To understand the mechanisms of how genes cause cancer, it is important to review some basic genetic concepts.
Genes come in pairs, and work together to make a protein product. One copy of the gene pair comes from the mother, while the other copy is inherited from the father. Eggs and sperm are called germ cells. When a change or mutation in a gene is present in the germ cells, it is referred to as a germline mutation. When a germline mutation is inherited, it is present in all body cells from birth. On the other hand, mutations that we are not born with, but that occur by chance over time, are said to be acquired. Acquired mutations are not present in all cells of the body, are not inherited, and are not passed down to our children. Most human cancers are thought to be caused by acquired mutations. Germline mutations are involved in a small percentage of cases.
The formation of tumors is caused by cell growth that gets out of control. In the human genome, there are many different types of genes that control cell growth in a very systematic, precise way. When these genes have an error in their DNA code, they may not work properly, and are said to be altered or mutated. In most cases of cancer, many mutations must occur in different genes in a specific group of cells over time to cause malignancy. The different types of genes that, when mutated, can lead to the development of cancer are described below. Remember, it usually takes mutations in several of these genes for a person to develop cancer. What specifically causes mutations to occur in these genes is largely unknown. Mutations can be caused by carcinogens (environmental factors known to increase the risk of cancer), but the development of mutations is also a natural part of the aging process.
Oncogenes. These are altered forms of genes known as proto-oncogenes. Proto-oncogenes are responsible for promoting cell growth. When changed or mutated, they become oncogenes and can then promote tumor formation or growth. Properties of oncogenes include the following:
Mutations in proto-oncogenes are usually acquired. One exception is that mutations in the RET proto-oncogene can be inherited and cause a condition called multiple endocrine neoplasia (MEN) type II.
Having a mutation in just one of the two copy pair of a particular proto-oncogene is usually enough to cause a change in cell growth and the formation of a tumor. For this reason, oncogenes are said to be dominant at the cellular level.
Tumor suppressor genes. Tumor suppressor genes are normally present in our cells. When working properly, they keep the processes of cell growth and cell death (called apoptosis) in check. Through these processes, they can also suppress tumor development. When a tumor suppressor gene is mutated, this can lead to tumor formation or growth. Properties of tumor suppressor genes include the following:
Both copies of a specific tumor suppressor gene need to be mutated (both members of the gene pair) in order to cause a change in cell growth and tumor formation to occur. For this reason, tumor suppressor genes are said to be recessive at the cellular level.
Mutations in tumor suppressor genes are often acquired. Mutations in both copies of a tumor suppressor gene pair may occur as the result of aging and/or environmental exposures.
A mutation in a tumor suppressor gene can also be inherited. In these cases, a mutation in one copy of the tumor suppressor gene pair is inherited from a parent, and is present in all of a person's cells (germline mutation).
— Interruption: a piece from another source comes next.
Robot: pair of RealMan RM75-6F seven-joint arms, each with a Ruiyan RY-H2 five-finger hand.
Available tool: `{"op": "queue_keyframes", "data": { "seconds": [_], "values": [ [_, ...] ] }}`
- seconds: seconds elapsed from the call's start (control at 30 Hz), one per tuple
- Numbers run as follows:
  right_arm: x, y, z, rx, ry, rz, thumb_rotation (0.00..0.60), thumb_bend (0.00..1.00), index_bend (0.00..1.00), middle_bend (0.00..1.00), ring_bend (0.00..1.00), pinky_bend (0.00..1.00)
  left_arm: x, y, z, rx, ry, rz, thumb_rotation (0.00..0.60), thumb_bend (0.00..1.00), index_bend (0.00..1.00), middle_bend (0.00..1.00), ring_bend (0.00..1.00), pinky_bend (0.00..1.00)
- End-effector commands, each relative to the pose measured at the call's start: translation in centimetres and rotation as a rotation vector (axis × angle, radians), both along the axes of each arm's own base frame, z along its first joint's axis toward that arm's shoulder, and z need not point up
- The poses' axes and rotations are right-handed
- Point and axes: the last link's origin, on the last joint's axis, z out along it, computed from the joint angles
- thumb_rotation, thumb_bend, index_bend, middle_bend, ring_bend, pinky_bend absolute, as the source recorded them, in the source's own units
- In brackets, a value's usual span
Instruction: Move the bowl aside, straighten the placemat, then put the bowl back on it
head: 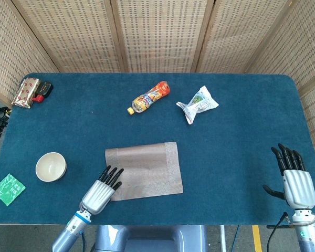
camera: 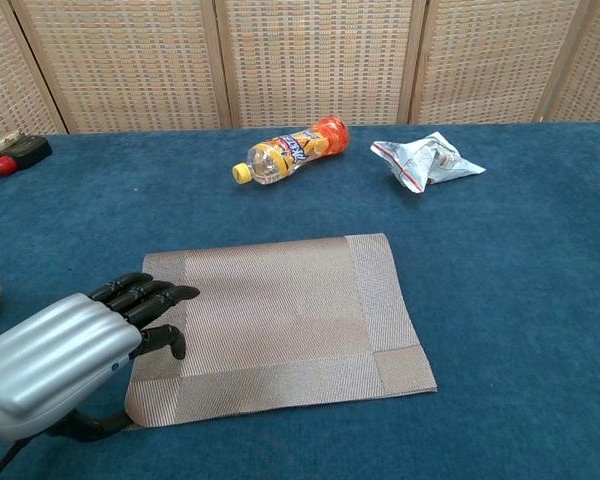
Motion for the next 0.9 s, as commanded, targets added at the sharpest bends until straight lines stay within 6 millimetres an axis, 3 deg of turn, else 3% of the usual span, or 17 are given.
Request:
{"op": "queue_keyframes", "data": {
  "seconds": [0.03,0.5,0.9],
  "values": [
    [0.01,0.0,-0.01,0.001,-0.002,0.0,0.6,0.15,0.0,0.0,0.0,0.0,0.09,0.03,-0.16,-0.003,-0.004,0.002,0.6,0.33,0.35,0.0,0.0,0.0],
    [0.0,0.0,-0.02,0.007,-0.006,-0.001,0.6,0.15,0.0,0.0,0.0,0.0,0.31,0.27,-0.51,-0.006,-0.021,0.005,0.6,0.44,0.49,0.0,0.0,0.0],
    [0.01,0.01,-0.06,0.01,-0.006,0.0,0.6,0.15,0.0,0.0,0.0,0.0,0.2,0.41,-0.27,-0.012,-0.031,0.016,0.6,0.53,0.54,0.0,0.0,0.0]
  ]
}}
The mutation in the second copy of the gene (which is necessary for tumor formation and cell growth change) is acquired and usually occurs only in a single cell or a handful of cells. If the second hit or mutation occurs in a type of cell that needs this particular tumor suppressor gene to control cell growth, the process of tumor formation will begin. This mechanism is also known as the two-hit hypothesis.
Most of the genes associated with hereditary cancer are tumor suppressor genes. Nonetheless, most mutations in tumor suppressor genes are not inherited.
DNA repair genes. During cell division, the DNA in a cell makes a copy, or replica, of itself. During this complex process, mistakes may occur. Mismatch-repair genes code for proteins that correct these naturally occurring spelling errors in the DNA. When these genes are altered or mutated, however, mismatches (mistakes) in the DNA remain. If these mistakes occur in tumor suppressor genes or proto-oncogenes, eventually this will lead to uncontrolled cell growth and tumor formation. There are other types of DNA repair genes that repair errors in DNA that occur from mutagenic agents, such as large doses of radiation. Properties of DNA repair genes include the following:
Mutations in DNA repair genes can be inherited from a parent or acquired over time as the result of aging and environmental exposures.
DNA repair genes require two mutations (both copies of the gene pair) in order for the process of tumor formation to occur. For this reason, mismatch-repair genes are said to be recessive at the cellular level.
Remember that it usually takes mutations in several of these genes for cancer to develop. In most cases of cancer, all the mutations are acquired. In inherited cancer, one mutation is passed down from the parent, but the remainder are acquired. Because it takes more than a single mutation to cause cancer, not all people who inherit a mutation in a tumor suppressor gene, proto-oncogene, or DNA repair gene will develop cancer within their lifetime.